Could you filter the data below down to the lines that hold the word "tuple"?

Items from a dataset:
>>>

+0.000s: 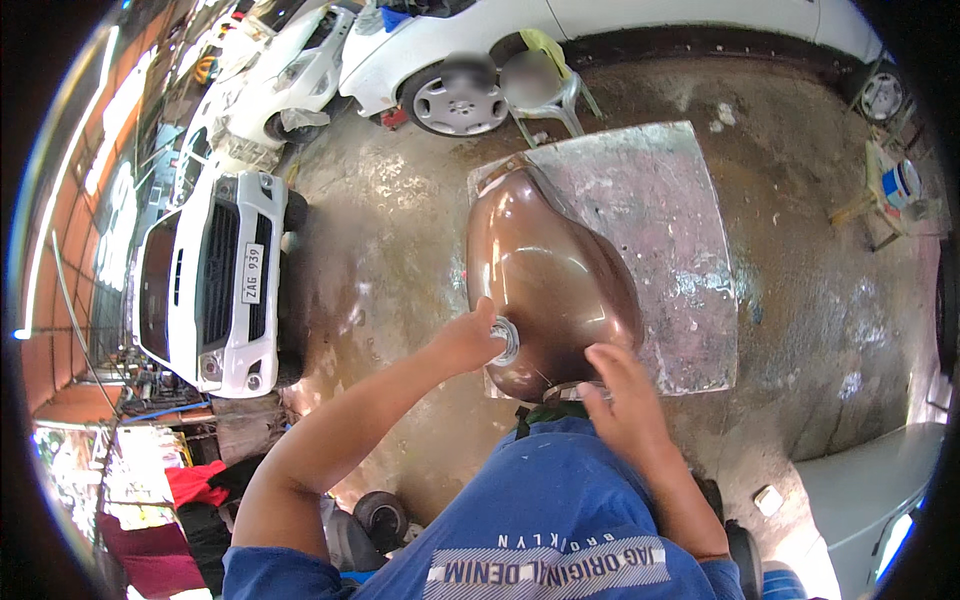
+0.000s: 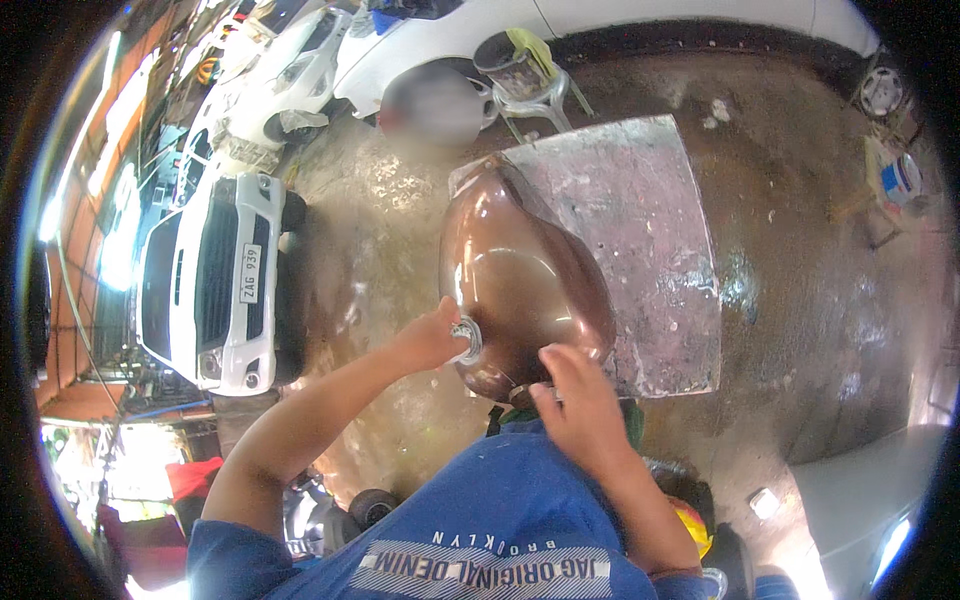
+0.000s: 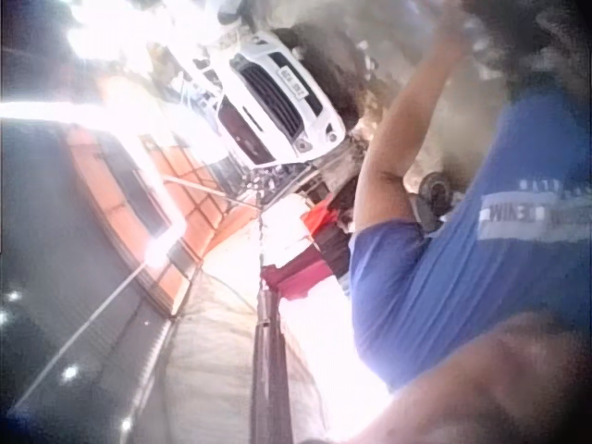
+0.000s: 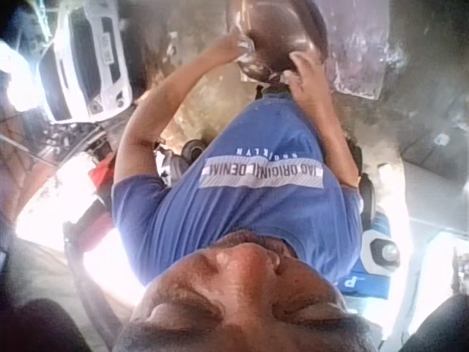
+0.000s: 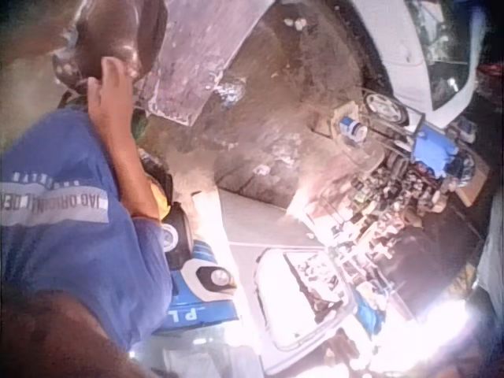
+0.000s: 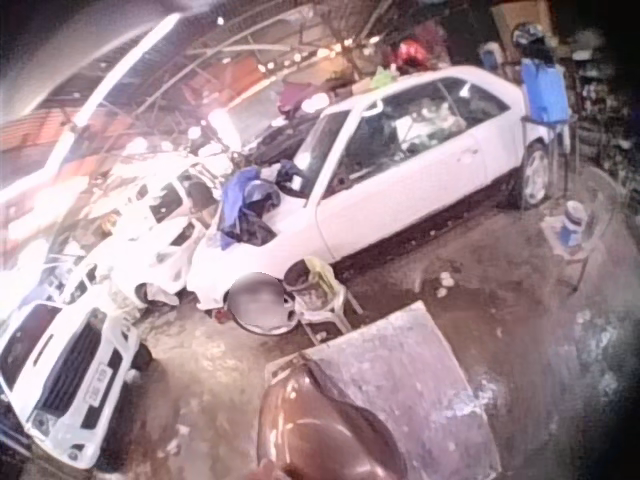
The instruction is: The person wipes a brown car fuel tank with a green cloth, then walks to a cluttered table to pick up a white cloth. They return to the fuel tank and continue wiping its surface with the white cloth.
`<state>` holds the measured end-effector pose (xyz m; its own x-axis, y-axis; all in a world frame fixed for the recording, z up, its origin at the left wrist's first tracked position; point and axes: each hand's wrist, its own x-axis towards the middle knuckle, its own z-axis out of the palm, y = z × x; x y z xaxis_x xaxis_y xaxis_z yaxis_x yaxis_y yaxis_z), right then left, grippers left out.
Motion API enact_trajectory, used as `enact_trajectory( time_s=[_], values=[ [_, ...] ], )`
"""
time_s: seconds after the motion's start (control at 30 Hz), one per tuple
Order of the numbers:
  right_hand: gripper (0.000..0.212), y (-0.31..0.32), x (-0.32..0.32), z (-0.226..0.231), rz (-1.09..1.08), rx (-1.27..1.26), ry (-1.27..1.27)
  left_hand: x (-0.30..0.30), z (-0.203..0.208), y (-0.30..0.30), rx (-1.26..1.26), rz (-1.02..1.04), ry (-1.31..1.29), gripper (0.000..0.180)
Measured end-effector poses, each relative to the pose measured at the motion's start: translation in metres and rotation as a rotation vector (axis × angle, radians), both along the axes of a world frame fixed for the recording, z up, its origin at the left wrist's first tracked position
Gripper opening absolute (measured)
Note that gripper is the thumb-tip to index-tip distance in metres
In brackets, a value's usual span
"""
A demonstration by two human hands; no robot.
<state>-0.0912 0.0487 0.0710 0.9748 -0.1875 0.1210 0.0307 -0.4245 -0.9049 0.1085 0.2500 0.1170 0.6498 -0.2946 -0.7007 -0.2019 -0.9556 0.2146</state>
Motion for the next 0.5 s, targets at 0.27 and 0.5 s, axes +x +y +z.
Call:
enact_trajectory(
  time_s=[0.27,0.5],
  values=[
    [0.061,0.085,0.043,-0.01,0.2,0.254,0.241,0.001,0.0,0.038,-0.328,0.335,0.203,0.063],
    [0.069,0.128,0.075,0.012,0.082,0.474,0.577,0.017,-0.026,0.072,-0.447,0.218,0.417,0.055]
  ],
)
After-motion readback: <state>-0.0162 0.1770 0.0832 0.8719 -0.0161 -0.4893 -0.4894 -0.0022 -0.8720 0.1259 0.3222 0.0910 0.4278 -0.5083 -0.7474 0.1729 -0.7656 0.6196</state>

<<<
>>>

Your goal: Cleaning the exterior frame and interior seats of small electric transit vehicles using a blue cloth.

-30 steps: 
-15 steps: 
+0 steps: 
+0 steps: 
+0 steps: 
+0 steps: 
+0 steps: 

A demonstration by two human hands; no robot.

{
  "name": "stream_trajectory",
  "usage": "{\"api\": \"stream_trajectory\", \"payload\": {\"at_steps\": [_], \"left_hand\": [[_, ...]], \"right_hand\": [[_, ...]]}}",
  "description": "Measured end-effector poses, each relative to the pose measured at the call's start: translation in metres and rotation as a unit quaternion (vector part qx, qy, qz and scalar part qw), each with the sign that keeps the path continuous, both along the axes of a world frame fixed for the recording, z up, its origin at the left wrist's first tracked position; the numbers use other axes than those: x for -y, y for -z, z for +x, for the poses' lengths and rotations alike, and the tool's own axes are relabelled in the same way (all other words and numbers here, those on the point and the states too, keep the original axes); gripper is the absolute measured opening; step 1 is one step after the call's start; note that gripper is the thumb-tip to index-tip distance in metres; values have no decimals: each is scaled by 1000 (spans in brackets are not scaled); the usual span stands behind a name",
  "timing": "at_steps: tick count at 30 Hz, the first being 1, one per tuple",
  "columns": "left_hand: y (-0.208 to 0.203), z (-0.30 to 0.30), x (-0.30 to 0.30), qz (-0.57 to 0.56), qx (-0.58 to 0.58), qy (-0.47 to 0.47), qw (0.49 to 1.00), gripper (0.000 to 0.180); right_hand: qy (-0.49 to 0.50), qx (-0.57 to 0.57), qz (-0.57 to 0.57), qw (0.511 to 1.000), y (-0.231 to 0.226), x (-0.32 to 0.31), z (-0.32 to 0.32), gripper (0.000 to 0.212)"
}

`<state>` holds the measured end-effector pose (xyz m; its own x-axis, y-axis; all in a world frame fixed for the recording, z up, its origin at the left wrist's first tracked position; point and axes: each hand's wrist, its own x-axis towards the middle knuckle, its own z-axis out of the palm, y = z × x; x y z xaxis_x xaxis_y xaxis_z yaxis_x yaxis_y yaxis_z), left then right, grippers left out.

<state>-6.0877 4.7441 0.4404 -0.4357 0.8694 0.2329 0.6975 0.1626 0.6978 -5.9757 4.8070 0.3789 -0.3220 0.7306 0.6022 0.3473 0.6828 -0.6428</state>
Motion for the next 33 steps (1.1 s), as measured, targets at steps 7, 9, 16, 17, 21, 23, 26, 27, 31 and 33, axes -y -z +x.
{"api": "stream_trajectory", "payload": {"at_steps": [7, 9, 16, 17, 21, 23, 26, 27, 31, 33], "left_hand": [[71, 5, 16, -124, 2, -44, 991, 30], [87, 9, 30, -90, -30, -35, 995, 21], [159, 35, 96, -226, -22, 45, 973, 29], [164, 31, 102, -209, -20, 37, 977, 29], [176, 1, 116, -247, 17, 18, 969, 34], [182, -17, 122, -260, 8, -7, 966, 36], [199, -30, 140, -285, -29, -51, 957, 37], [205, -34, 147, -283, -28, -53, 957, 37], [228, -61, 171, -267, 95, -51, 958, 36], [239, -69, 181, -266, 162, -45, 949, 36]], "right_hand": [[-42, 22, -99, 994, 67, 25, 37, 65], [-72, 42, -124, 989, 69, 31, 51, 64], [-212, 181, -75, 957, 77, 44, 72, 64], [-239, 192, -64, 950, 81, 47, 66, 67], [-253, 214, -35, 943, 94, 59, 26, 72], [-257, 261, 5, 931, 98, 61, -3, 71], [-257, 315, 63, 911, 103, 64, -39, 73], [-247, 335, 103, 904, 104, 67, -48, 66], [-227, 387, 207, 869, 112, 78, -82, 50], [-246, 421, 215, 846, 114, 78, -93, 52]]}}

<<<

__ANSWER FOR THE TASK__:
time_s: seconds after the motion's start (control at 30 Hz), one per tuple
  "timing": "at_steps: tick count at 30 Hz, the first being 1, one per tuple",

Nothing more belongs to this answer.